Book Beyond Human Rights

    Book Details:
  • Author : Anne Peters
  • Publisher : Cambridge University Press
  • Release : 2016-10-27
  • ISBN : 1107164303
  • Pages : 645 pages

Download or read book Beyond Human Rights written by Anne Peters and published by Cambridge University Press. This book was released on 2016-10-27 with total page 645 pages. Available in PDF, EPUB and Kindle. Book excerpt: Beyond Human Rights, previously published in German and now available in English, is a historical and doctrinal study about the legal status of individuals in international law.

Book Change and Stability in International Law making

Download or read book Change and Stability in International Law making written by Antonio Cassese and published by Walter de Gruyter. This book was released on 1988 with total page 234 pages. Available in PDF, EPUB and Kindle. Book excerpt: Based on the proceedings of two international colloquia held at the European University Institute, Florence.

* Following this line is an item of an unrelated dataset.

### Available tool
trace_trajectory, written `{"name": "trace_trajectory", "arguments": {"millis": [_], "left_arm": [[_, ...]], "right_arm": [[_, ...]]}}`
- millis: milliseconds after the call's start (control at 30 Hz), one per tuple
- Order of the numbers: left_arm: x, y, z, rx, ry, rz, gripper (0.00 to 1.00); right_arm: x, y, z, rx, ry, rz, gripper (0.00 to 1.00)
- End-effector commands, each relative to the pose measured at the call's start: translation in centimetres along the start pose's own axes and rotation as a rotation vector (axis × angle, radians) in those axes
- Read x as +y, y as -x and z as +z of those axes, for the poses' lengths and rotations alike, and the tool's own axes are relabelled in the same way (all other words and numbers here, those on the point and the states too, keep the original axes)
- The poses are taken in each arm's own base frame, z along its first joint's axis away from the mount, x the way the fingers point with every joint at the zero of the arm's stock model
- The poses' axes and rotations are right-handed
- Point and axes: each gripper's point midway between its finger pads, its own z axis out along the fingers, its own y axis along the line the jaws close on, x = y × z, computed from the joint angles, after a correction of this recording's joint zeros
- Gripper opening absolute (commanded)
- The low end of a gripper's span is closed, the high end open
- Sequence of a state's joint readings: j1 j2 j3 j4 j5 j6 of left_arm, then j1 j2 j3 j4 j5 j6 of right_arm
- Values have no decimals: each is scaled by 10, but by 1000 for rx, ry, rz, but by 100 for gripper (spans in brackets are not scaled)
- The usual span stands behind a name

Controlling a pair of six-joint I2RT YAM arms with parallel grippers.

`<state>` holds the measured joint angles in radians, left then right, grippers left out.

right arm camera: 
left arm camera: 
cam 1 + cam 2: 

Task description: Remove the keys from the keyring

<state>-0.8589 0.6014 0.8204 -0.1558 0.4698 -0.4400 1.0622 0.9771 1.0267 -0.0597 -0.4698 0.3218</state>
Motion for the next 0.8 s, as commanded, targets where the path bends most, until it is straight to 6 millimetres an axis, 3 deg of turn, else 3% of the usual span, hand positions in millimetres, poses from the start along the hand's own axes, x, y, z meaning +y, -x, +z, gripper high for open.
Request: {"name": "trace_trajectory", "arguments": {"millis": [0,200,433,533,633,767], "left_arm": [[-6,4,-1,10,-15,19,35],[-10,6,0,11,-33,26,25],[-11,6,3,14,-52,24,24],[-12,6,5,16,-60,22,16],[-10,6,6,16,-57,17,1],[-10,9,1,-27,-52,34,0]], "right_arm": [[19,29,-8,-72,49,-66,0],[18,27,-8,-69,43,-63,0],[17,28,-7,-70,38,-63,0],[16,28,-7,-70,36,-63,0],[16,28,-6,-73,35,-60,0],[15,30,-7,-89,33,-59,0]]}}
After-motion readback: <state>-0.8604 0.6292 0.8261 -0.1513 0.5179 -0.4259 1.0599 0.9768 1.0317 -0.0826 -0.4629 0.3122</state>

Book The Customary International Law of Human Rights

Download or read book The Customary International Law of Human Rights written by William A. Schabas and published by Oxford University Press. This book was released on 2021 with total page 433 pages. Available in PDF, EPUB and Kindle. Book excerpt: This book provides a comprehensive account of the emergence of the customary law of human rights. It examines a range of human rights norms, and provides a useful guide to identifying those which can be described as customary.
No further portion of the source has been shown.